Authored by rsandifo on Nov 6 2013, 4:04 AM.
Tokens
"Like" token, awarded by pekka.jaaskelainen.

Details

Summary

This patch adds a pass to decompose vectors into scalar operations
at the IR level. I wanted this for System z because the architecture
does not have vector instructions and because scalarising at the IR
level exposes more optimisation opportunities.

It sounded like others are interested too, e.g.:

http://lists.cs.uiuc.edu/pipermail/llvmdev/2013-October/066790.html

and:

http://lists.cs.uiuc.edu/pipermail/llvmdev/2013-October/066798.html

where the pass could be used to scalarise OpenCL kernels and then
revectorise them to match the target.

In this initial version the patch does nothing unless -enable-decompose-vectors
is passed or unless the target says that it is beneficial. At the moment,
no targets say that, but I have a follow-on patch to make it the default
for SystemZ. You can force the pass off using -enable-decompose-vectors=false.
(This was all based on the -combiner-alias-analysis option.)

This is my first IR pass, so please let me know if I'm doing it wrong.

Diff Detail

Event Timeline

rsandifo added a subscriber: Unknown Object (MLST).Nov 6 2013, 4:08 AM

This looks good to me. A previous version of this pass is now in use in pocl and passes all tests (and accelerates many benchmarks) in its test suite when enabled. I will synch this version to the pocl kernel compiler soon.

include/llvm/Analysis/TargetTransformInfo.h
327

This is now a target choice which should be OK for starters. Later we might want to extend this to look into the code as well. In OpenCL case, for example, sometimes the original vectored code is better than the autovectorized decomposed code, sometimes not. Same goes for all code that uses vector datatypes.

lib/Transforms/Scalar/DecomposeVectors.cpp
286 ↗(On Diff #5376)

I'm not sure if it's safe to blindly transfer all metadata. Isn't it against the MD principles: if a pass doesn't understand the metadata's purpose, it should drop it, and it should be the safe thing to do. I do not have an example in mind, but it might be safer to white list the known OK MD (which you already list in the function comment)?

Does this handle vector GEPs? %A = getelementptr <4 x i8*> %ptrs, <4 x i64> %offsets,

lib/Transforms/Scalar/DecomposeVectors.cpp
286 ↗(On Diff #5376)

I'd like to second this. Only metadata that is currently understood can be transferred.

nadav added a comment.Nov 6 2013, 9:52 AM

Hi Pekka,

The name of the pass should be "scalarizer" because it scalarizes vectors. Can you add more tests ?

Did you try to run it with llvm-stress ? It may expose bugs.
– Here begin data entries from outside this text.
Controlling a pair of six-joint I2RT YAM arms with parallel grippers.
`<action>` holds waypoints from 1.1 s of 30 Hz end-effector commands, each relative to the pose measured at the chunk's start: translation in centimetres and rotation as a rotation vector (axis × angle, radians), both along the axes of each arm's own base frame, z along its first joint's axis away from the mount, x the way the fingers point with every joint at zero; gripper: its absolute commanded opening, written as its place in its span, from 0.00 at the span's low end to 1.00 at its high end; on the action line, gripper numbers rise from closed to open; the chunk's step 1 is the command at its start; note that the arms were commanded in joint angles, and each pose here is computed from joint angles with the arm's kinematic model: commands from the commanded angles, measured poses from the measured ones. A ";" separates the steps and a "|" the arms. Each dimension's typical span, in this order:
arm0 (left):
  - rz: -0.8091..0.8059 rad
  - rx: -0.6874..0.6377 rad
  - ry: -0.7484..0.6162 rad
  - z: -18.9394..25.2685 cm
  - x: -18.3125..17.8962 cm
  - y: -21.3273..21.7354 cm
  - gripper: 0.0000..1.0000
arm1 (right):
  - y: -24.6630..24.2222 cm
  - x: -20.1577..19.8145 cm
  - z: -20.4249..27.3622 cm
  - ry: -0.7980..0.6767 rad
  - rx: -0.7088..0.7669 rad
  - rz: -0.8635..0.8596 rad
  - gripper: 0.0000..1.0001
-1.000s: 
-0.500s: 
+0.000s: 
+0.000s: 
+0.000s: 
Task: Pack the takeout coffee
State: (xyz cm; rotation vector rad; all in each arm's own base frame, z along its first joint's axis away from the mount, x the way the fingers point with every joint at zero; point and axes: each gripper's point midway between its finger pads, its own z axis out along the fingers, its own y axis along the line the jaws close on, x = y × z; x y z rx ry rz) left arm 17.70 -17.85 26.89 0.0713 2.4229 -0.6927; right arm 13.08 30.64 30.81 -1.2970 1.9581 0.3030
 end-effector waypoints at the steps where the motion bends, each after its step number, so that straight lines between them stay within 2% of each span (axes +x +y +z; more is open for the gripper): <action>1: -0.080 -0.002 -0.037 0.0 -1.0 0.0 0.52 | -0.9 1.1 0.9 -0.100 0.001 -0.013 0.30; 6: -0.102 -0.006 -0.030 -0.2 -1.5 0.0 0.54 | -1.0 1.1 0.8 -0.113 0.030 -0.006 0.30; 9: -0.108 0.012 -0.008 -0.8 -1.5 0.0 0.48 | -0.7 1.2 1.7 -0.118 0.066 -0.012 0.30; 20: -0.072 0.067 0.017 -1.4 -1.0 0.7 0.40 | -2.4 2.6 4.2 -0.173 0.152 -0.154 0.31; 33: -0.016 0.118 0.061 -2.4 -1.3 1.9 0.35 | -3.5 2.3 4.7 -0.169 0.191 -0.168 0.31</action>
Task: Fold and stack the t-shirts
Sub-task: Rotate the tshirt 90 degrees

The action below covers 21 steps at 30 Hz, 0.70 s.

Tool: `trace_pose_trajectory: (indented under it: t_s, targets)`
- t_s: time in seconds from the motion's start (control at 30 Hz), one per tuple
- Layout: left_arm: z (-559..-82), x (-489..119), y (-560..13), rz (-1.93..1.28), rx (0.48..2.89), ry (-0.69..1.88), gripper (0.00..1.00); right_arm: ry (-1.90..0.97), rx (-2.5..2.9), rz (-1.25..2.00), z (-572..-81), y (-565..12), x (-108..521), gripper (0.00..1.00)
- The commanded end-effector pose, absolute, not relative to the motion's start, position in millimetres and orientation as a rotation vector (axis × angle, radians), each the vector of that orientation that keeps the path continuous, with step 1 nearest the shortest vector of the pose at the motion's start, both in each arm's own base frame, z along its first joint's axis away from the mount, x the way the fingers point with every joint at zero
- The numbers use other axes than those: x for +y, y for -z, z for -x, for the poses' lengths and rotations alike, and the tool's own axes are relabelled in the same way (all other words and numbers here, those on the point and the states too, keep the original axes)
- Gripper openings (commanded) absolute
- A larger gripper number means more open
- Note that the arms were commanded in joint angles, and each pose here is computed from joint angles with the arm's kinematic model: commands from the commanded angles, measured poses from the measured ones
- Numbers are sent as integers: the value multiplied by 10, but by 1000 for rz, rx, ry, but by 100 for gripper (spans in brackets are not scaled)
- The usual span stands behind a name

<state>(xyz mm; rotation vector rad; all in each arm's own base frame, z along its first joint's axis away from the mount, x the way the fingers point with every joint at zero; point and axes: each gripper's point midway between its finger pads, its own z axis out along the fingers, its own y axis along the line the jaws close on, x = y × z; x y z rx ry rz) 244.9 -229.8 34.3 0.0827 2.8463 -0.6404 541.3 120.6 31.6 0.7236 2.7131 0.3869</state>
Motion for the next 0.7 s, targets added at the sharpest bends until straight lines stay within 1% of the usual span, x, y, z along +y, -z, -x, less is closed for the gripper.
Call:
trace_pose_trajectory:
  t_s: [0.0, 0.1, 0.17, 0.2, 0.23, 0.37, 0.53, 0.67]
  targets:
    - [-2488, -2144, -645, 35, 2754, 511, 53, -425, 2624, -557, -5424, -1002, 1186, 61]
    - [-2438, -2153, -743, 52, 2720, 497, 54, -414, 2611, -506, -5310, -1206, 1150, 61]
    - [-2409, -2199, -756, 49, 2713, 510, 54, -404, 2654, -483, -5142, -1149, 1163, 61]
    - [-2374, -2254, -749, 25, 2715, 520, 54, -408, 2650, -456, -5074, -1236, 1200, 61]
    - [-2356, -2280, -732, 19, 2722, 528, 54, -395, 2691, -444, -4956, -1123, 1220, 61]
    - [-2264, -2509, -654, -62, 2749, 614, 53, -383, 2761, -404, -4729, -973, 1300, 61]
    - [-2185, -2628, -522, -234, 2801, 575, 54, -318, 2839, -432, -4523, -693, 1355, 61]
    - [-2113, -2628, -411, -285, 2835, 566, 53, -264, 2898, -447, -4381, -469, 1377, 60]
Do you have plans for scalarizing function calls ? You won't get very far in OpenCL without scalarizing function calls.

Nadav

nadav added a comment.Nov 6 2013, 9:54 AM

Hi,

The name of the pass should be "scalarizer" because it scalarizes vectors. Can you add more tests ?

Did you try to run it with llvm-stress ? It may expose bugs.

Do you have plans for scalarizing function calls ? You won't get very far in OpenCL without scalarizing function calls.

Nadav

nadav added a comment.Nov 6 2013, 10:02 AM

It looks like the alignment of load/store is not handled the right way. The vector load may have an alignment of 1 byte so using the element alignment is incorrect. The new alignment should be the min of the original alignment and the element alignment.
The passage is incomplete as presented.